Irish order triple murder inquiry
ALAN MURDOCH
Dublin
An Irish government review is to investigate why steps were not taken to confine a triple murderer, Brendan O'Donnell, after he was diagnosed as psychotic at the age of 14.
The County Clare man, aged 22, received three life sentences on Tuesday for the murders in 1994 of a 29-year-old mother, her baby son and a local priest.
A Dublin psychiatrist, Dr Brian McCaffrey, said communication problems rather than a lack of resources were behind the failure to detect the danger.
Police sources said a Dunblane-type mass slaughter was only avoided by the fact that O'Donnell, who had a fascination with guns, lacked weapons.

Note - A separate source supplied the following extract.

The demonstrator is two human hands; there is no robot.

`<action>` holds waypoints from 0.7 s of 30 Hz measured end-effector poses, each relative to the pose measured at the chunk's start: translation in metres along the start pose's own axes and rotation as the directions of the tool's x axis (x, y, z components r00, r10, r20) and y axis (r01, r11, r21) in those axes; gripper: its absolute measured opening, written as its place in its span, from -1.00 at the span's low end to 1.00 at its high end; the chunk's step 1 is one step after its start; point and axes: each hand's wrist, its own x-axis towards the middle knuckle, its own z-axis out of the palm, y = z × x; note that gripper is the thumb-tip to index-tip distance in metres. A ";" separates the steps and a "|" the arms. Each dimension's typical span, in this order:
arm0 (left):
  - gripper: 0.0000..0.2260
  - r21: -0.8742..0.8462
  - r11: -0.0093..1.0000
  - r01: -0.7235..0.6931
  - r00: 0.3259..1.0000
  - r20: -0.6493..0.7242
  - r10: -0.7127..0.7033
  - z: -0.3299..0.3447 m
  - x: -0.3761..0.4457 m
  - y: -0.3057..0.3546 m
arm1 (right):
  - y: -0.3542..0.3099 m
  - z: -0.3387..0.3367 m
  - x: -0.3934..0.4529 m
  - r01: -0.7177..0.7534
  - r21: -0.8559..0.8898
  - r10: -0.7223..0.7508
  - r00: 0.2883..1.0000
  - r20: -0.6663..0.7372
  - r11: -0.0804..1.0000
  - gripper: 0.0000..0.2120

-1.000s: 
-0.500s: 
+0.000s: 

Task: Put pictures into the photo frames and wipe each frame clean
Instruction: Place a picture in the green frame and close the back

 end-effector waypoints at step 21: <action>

O'Donnell's sister Ann-Marie said he was "raving" when he came back from England, where he had served a sentence in March 1994, a month before the killings. There were a series of incidents before O'Donnell killed Imelda Riney, her son, Liam, and the priest, Fr Joe Walsh, after forcing them at gunpoint into woods near Whitegate, County Clare.
In one incident O'Donnell had threatened an unarmed garda with a shotgun.
The inquiry will focus mainly on why Ballinasloe mental hospital in County Galway released O'Donnell only two weeks after he had stabbed his sister and threatened to attack her child, in 1992. His 53-day murder trial was the longest in Irish legal history.